The selection-bias problem

Despite the claim that the meta-analytic approach is comprehensive, selective inclusion of studies in the integration or comparison exercise is inevitable (see Rachman & Wilson, 1980; Strube & Hartman, 1982; Wilson & Rachman, 1983). Hence, the meta-analytic approach is also susceptible to selection bias (Cook & Leviton, 1981; Rachman & Wilson, 1980; Wilson & Rachman, 1983). Instead of answering the criticism that the meta-analytic approach is not inherently immune from selection bias, Glass et al. (1981) treated the problem as though it was about "selection biases in reported research" (Glass et al., 1981, p. 227). This, however, is not a proper solution of the selection-bias problem.

The nonindependence problem

In a meta-analysis, summary statistics from individual studies are treated as if they are observations generated by individual subjects in an experiment. That is, underlying the meta-analytic approach is the assumption that ". . . each study can be viewed as a random sample taken from a common population" (Light & Smith, 1971, p. 445). In appealing to the theoretical notion of "random sampling," meta-analysts have to assume that the individual studies are independent of one another. Glass and his associates acknowledged this nonindependence problem (Glass, 1978; Glass et al., 1981; see also Strube & Hartman, 1983). Their solution was to assume that the nonindependence assumption was true because it was the practical thing to do (Glass, 1978, p. 376).

This creates two problems. First, is Glass's (1978) practical assumption warranted if the objective of a review is to advance knowledge and not to influence a policy maker? Second, the nonindependence problem arises only when a quantitative review is deemed necessary or appropriate. Is such a review necessary or appropriate for the advancement of knowledge?

Implications of the unresolved problems

Having seen that the four problems identified by Glass et al. (1981) have not been satisfactorily resolved, it is now necessary to consider their implication on the meta-analysts' claims about (a) rigor, replicability, and objectivity, (b) advancing knowledge, (c) resolving controversies, and (d) strengthening conclusions.

The "rigor, replicability, and objectivity" claim

In order for the meta-analytic approach to be rigorous, replicable, and objective, there must be self-evident or well-defined criteria for selecting as well as coding individual studies, estimating effect size, aggregating significance levels, and combining effects. In view of the unanswered selection-bias problem mentioned previously, it is obvious that such a set of objective criteria is missing. Moreover, the coding of studies is also susceptible to subjective influences (Cook & Leviton, 1980; Mintz, 1983; Wilson & Rachman, 1983), and the choice of the technique used to estimate effect size is an arbitrary one (see Strube, 198 1; Strube& Hartman, 1982).

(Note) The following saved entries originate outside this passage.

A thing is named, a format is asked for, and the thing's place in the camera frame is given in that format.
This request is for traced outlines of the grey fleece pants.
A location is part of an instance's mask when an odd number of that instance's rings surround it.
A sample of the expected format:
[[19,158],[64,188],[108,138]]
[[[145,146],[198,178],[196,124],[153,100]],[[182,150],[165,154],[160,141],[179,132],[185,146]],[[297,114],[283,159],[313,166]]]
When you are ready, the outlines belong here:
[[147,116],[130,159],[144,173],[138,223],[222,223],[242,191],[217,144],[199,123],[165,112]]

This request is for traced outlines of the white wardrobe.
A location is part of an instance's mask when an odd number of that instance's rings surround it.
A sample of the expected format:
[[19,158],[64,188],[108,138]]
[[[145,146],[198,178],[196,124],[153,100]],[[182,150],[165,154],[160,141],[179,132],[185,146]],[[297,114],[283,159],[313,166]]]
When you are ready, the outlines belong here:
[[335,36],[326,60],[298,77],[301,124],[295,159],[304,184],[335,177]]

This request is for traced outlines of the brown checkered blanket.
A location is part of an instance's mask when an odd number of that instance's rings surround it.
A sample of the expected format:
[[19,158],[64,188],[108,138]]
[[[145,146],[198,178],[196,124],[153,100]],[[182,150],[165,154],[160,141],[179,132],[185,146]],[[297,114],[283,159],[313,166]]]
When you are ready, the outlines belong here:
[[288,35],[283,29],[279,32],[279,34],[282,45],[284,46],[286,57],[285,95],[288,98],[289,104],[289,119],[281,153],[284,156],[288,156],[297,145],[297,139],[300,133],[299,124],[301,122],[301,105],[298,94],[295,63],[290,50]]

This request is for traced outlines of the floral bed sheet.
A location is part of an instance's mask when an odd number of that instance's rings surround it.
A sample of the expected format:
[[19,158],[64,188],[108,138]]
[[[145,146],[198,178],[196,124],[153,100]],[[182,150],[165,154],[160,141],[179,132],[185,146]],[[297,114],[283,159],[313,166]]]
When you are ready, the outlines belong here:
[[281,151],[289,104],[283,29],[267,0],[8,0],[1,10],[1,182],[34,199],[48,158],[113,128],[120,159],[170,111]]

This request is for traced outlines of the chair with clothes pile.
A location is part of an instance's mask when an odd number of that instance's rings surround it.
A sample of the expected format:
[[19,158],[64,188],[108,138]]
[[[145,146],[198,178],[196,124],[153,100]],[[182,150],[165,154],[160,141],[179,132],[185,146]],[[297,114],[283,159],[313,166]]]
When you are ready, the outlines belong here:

Mintz's (1983) distinction between "public" and "objective" criteria is instructive. What the meta-analysts have done is to state publicly the set of criteria used in selecting and coding studies. The problem of bias still arises, however, because there is no self-evident way of setting up the criteria. Alternatively, it may not be meaningful to set up the criteria in an algorithmic manner (Mintz, 1983). That is, the root of the problem of selection bias is not the "(selection) but the arbitrary sampling criteria …" (Wilson & Rachman, 1983, p. 56, italics added).

Strengthening of conclusion

To Glass (1978, see particularly p. 356), a collection of weak studies can lead to a strong conclusion in a meta-analysis. The difficulty with Glass's contention is his total disregard for validity. Glass (1978) did not consider whether a conclusion was warranted. This is antithetical to the objective of advancing knowledge (Campbell & Stanley, 1963; Chow, in press-c; Cook & Campbell, 1979). It is also important to note that one can be sympathetic with the meta-analytic approach without being as extreme as Glass (see, e.g., Shapiro & Shapiro, 1983).

Resolution of controversies

Meta-analysts envisage two ways of resolving controversies. First, there is the "voting method" (Light & Smith, 1971) in which the meta-analyst assembles a set of relevant studies. A tally is then made of the number of studies that show a significant result and the number of studies that do not. A positive conclusion is made if a majority of the studies show a significant result; a negative conclusion is made otherwise (Light & Smith, 1971).

A more sophisticated version of this method has recently been used by Rosenthal and Rubin (1978). They counted the number of studies that reported a significant interpersonal expectancy effect. The median proportion of studies (out of 345 studies) that reported a significant expectancy effect in the predicted direction was 0.39 (Rosenthal & Rubin, 1978, p. 379). The interpersonal expectancy effect is believed to be supported because such a proportion is higher than what would be expected by chance (see also Rosen-thal, 1973). Nowhere is such an argument more explicit than the following contention by Rosenthal:

But we must not reject the theory because "only" 84 studies support it; on the contrary. According to the rules of statistical significance, we could expect 5% of those 242 studies (about 12) to have come out as predicted just by chance. (Rosenthal, 1973, p. 59).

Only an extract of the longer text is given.